18th November in London, UK, with Dr Ulrike Hanemann of UIL

On Friday 18th November, BALID (the British Association for Literacy in Development) will be hosting a seminar in central London entitled ‘Weaving literacy through lifelong learning’. Our keynote speaker, Dr Ulrike Hanemann, of UNESCO’s Institute for Lifelong Learning (UIL) will address the topic Promoting lifelong learning: incorporating multi-sector approaches to literacy’.

The seminar will last from 10.30–16.15 and will be chaired by Prof Alan Tuckett, past president of the International Council for Adult Education. It is aimed at practitioners, academics, NGOs, students and policy makers in the fields of literacy and lifelong learning and will provide a forum for multi-sectoral dialogue exploring the role of literacy in enhancing lifelong learning. More details are explained in the attached outline programme.

In international education thinking, the concept of lifelong learning is well established, focusing on the promotion of learning opportunities of varied kinds for people of all ages with a view to unlocking their potential to live fulfilled lives as individuals and as members of their societies. However, much work remains to be done to develop a full understanding of how literacy is located within lifelong learning – a task which is complicated by the dominance of the traditional concept of literacy learning as involving only the mastery of basic reading and writing skills.

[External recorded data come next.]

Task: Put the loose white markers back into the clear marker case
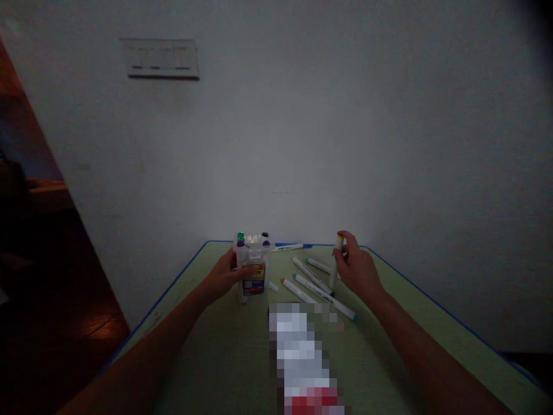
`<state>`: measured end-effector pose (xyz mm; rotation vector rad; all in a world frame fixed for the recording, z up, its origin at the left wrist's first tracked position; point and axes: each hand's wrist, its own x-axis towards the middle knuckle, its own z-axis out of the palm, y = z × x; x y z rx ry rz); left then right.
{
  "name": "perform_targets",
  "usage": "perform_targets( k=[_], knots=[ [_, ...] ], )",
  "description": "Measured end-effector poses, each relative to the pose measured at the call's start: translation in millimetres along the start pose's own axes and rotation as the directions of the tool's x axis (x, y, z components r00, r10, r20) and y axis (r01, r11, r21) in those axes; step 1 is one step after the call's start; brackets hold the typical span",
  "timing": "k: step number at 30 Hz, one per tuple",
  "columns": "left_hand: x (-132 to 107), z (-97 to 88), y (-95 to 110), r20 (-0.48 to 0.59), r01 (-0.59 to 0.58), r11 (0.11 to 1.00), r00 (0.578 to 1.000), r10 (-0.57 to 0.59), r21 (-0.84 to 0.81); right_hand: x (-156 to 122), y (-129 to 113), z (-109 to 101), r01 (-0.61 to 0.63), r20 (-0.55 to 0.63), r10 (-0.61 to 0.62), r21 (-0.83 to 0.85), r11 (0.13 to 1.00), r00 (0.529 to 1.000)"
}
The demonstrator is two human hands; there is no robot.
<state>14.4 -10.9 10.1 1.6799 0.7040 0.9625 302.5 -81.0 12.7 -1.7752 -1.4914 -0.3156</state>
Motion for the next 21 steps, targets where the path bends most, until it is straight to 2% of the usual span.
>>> perform_targets(
  k=[8, 21],
  knots=[
    [-1.4, 0.1, 1.7, -0.008, -0.001, 1.000, 1.000, 0.001, -0.015, 1.0, 2.5, 2.4, 0.012, -0.038, -0.013, -0.024, 1.000, 0.999],
    [0.2, -0.4, -0.2, -0.012, 0.003, 1.000, 1.000, -0.003, -0.006, 0.8, 1.7, 3.0, 0.028, -0.027, -0.029, -0.011, 1.000, 0.999]
  ],
)
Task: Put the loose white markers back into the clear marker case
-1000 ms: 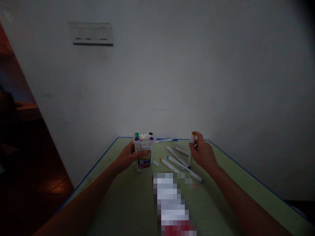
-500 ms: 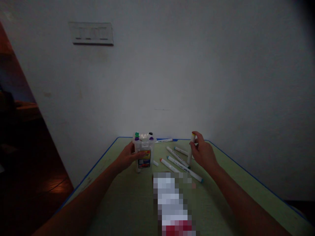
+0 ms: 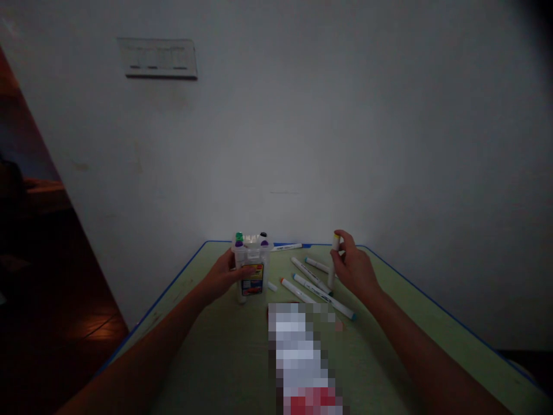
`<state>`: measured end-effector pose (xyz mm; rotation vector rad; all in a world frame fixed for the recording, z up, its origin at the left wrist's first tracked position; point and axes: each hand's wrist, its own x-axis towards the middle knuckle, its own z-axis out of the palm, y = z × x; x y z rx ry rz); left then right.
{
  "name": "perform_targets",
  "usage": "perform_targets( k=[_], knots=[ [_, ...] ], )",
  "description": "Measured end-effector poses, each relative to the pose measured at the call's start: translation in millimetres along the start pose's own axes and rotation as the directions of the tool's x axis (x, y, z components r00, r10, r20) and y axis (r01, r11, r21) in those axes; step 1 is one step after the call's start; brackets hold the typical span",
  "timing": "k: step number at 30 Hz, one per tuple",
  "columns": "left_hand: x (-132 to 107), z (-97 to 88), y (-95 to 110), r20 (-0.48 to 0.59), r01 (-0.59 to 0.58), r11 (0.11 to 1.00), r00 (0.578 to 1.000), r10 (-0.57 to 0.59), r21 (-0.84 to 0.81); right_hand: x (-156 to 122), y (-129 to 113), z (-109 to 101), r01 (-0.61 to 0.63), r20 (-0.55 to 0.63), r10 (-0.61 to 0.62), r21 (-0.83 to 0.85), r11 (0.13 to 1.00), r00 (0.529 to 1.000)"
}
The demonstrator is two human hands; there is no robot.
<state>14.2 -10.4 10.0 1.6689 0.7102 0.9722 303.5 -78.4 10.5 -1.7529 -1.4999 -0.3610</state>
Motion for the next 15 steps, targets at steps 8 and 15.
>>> perform_targets(
  k=[8, 15],
  knots=[
    [-0.7, 0.4, -0.7, -0.018, 0.008, 1.000, 1.000, -0.008, -0.019, 0.1, 1.6, 2.5, -0.017, 0.009, 0.017, 0.011, 1.000, 1.000],
    [0.3, 0.4, -0.4, -0.003, -0.010, 1.000, 1.000, 0.010, -0.014, 1.3, 2.3, 2.2, -0.021, 0.017, 0.022, -0.017, 1.000, 1.000]
  ],
)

Through the day we will be exploring literacy within the context of international development agendas, especially the Education 2030 Framework for Action.  There will be opportunities to hear examples of innovative practice from resource-poor contexts and to take part in interactive sessions on the role of literacy in lifelong learning.

Fees

Standard booking fee:  £80

Members fee (UCL Institute of Education or BALID):  £60

Unwaged:  £30

Please secure your place as soon as possible since numbers are limited. Both find the booking form, poster and the outline programme are also downloadable from the BALID website.

We look forward to welcoming you to a richly stimulating day. The planned venue is near Euston and will be confirmed shortly.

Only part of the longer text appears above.